Fiches pratiques
Des informations pratiques et concrètes
La procédure de sauvegarde

Les PME ont rencontré des difficultés de trésorerie très aigües depuis la crise, en particulier au cours de l’année 2009.
La procédure de sauvegarde instaure une possibilité sérieuse de perspective en soumettant les entreprises en difficulté à une procédure de redressement lorsque la cessation des paiements n’est pas encore caractérisée (Code de commerce article L. 620-1).
A cette procédure s’ajoute également la procédure de redressement judiciaire pour les entreprises qui sont déjà en cessation de paiement.
La procédure de sauvegarde ne peut être ouverte qu’à l’initiative du chef d’entreprise.
Le critère d’ouverture de la procédure de sauvegarde est l’existence de difficultés que le débiteur n’est pas en mesure se surmonter et qui sont de nature à le conduire à la cessation des paiements. Il appartient au débiteur de caractériser les difficultés financières par une situation de trésorerie de moins de huit jours et un compte de résultat provisionnel, ainsi que de l’état de son patrimoine tant actif que passif, son chiffre d’affaires, le nombre de ses salariés et divers autres éléments. Le tribunal doit pouvoir avoir des éléments d’appréciation suffisants sur les perspectives et les capacités financières de l’entreprise.
Le débiteur doit également indiquer l’identité des représentants du comité de l’entreprise ou des délégués du personnel qui seront susceptibles d’être entendus par le tribunal.
Le jugement ordonnant l’ouverture d’une procédure de sauvegarde produit des effets multiples dès son prononcé. Il arrête les poursuites individuelles des créanciers et les mesures d’exécution prises. Il interdit également l’inscription des droits par les tiers sur les biens du débiteur. Ce dernier se voit interdit de payer des dettes antérieures échues comme les dettes nouvelles.
Un administrateur judiciaire est nommé par le tribunal de commerce qui a pour mission de surveiller la gestion du débiteur pendant la durée de la procédure. Il dispose de la prérogative d’établir un bilan économique, social et environnemental de l’entreprise et prépare un plan de sauvegarde.
Un second professionnel peut être désigné par le tribunal : le mandataire judiciaire qui reçoit les créances déclarées au passif et les vérifie et consulte les créanciers sur les propositions de règlement du passif.
Enfin, le tribunal nomme un troisième professionnel pout établir un inventaire détaillé et chiffré du débiteur (commissaire-priseur, huissier de justice, notaire…).
Le jugement de sauvegarde ouvre une période d’observation d’une durée de six mois maximum où l’entreprise poursuit son activité sous la surveillance d’un administrateur judiciaire et du juge commissaire. Dans ce cas, le débiteur conserve la direction des affaires et assure seul la gestion de l’entreprise.
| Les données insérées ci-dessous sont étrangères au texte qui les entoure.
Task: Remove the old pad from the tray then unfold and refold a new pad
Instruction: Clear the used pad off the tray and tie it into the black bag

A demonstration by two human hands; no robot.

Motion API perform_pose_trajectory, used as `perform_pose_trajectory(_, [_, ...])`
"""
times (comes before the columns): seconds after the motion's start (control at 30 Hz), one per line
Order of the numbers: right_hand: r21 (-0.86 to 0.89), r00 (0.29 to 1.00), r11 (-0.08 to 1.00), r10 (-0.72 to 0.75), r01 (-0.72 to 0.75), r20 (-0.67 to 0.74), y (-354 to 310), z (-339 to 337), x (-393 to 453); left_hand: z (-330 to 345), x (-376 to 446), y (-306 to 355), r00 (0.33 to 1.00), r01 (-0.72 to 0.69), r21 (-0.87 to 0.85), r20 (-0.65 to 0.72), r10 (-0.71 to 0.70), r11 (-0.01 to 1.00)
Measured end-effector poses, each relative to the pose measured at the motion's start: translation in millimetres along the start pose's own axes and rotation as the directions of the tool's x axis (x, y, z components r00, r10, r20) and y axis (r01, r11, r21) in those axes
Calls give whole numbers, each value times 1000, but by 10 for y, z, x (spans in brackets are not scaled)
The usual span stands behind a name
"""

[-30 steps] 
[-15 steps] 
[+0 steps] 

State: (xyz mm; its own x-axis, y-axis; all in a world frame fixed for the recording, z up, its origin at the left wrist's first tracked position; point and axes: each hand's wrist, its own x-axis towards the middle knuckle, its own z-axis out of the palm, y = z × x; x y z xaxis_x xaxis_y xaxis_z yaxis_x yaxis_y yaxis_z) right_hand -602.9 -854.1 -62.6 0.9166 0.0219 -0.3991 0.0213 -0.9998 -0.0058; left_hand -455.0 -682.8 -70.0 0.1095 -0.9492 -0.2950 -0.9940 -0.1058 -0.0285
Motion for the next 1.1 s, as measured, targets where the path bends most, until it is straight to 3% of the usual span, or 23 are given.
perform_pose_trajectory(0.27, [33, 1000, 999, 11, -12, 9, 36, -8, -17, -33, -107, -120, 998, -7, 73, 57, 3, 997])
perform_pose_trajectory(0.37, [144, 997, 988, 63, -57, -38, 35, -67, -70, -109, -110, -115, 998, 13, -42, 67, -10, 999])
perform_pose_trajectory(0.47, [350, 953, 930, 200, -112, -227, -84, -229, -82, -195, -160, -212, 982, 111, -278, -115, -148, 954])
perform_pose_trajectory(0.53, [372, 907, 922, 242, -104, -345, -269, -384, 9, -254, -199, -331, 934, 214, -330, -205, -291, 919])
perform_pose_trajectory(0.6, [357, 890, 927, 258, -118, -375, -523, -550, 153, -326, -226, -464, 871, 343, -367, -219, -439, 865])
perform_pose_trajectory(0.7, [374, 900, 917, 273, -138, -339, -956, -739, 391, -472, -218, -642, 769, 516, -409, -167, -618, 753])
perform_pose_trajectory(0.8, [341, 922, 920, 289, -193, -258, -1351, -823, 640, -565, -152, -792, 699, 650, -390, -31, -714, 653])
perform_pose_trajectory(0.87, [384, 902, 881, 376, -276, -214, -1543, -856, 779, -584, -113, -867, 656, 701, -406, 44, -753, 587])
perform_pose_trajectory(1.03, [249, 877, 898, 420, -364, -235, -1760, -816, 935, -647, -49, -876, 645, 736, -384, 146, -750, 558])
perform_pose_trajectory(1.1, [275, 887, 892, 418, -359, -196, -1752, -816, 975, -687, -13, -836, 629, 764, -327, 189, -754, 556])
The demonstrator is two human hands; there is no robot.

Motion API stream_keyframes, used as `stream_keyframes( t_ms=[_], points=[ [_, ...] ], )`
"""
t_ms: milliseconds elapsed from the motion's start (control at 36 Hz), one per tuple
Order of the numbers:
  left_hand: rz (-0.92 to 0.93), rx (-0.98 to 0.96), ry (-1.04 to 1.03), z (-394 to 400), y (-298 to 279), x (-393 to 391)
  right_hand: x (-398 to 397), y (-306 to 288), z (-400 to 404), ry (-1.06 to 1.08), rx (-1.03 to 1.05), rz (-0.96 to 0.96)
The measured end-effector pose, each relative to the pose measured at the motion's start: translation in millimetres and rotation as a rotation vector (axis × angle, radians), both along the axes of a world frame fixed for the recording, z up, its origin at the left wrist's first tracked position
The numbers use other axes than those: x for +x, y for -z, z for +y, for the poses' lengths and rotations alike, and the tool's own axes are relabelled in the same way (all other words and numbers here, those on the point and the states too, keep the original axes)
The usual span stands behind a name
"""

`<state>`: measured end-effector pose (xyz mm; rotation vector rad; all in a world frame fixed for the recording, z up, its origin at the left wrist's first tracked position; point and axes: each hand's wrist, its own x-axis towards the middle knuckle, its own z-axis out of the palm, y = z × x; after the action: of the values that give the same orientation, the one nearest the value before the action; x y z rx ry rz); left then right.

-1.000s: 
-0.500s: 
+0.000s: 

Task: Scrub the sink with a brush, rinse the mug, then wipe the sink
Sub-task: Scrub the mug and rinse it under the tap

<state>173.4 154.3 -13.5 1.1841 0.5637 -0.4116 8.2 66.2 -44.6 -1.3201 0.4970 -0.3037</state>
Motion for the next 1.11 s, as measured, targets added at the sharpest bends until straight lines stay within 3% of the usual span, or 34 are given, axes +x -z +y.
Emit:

Au cours de cette période, un privilège aux créances nouvelles nées régulièrement après le jugement d’ouverture pour le besoin du déroulement de celle-ci est attribué.
Le plan de sauvegarde étant exclusivement à l’initiative du débiteur, il doit tendre à assurer la pérennité de l’entreprise par le biais de ce plan qui ne modifie pas les droits du débiteur sur son entreprise.
Le plan de sauvegarde est opposable à tous. Ce plan contient des dispositions qui peuvent être invoquées par les cautions, les coobligés et les garants autonomes du débiteur.
S’agissant de la situation des salariés, les licenciements économiques restent soumis au droit commun des le cadre d’une procédure de sauvegarde sauf dans le cadre d’une cession partielle.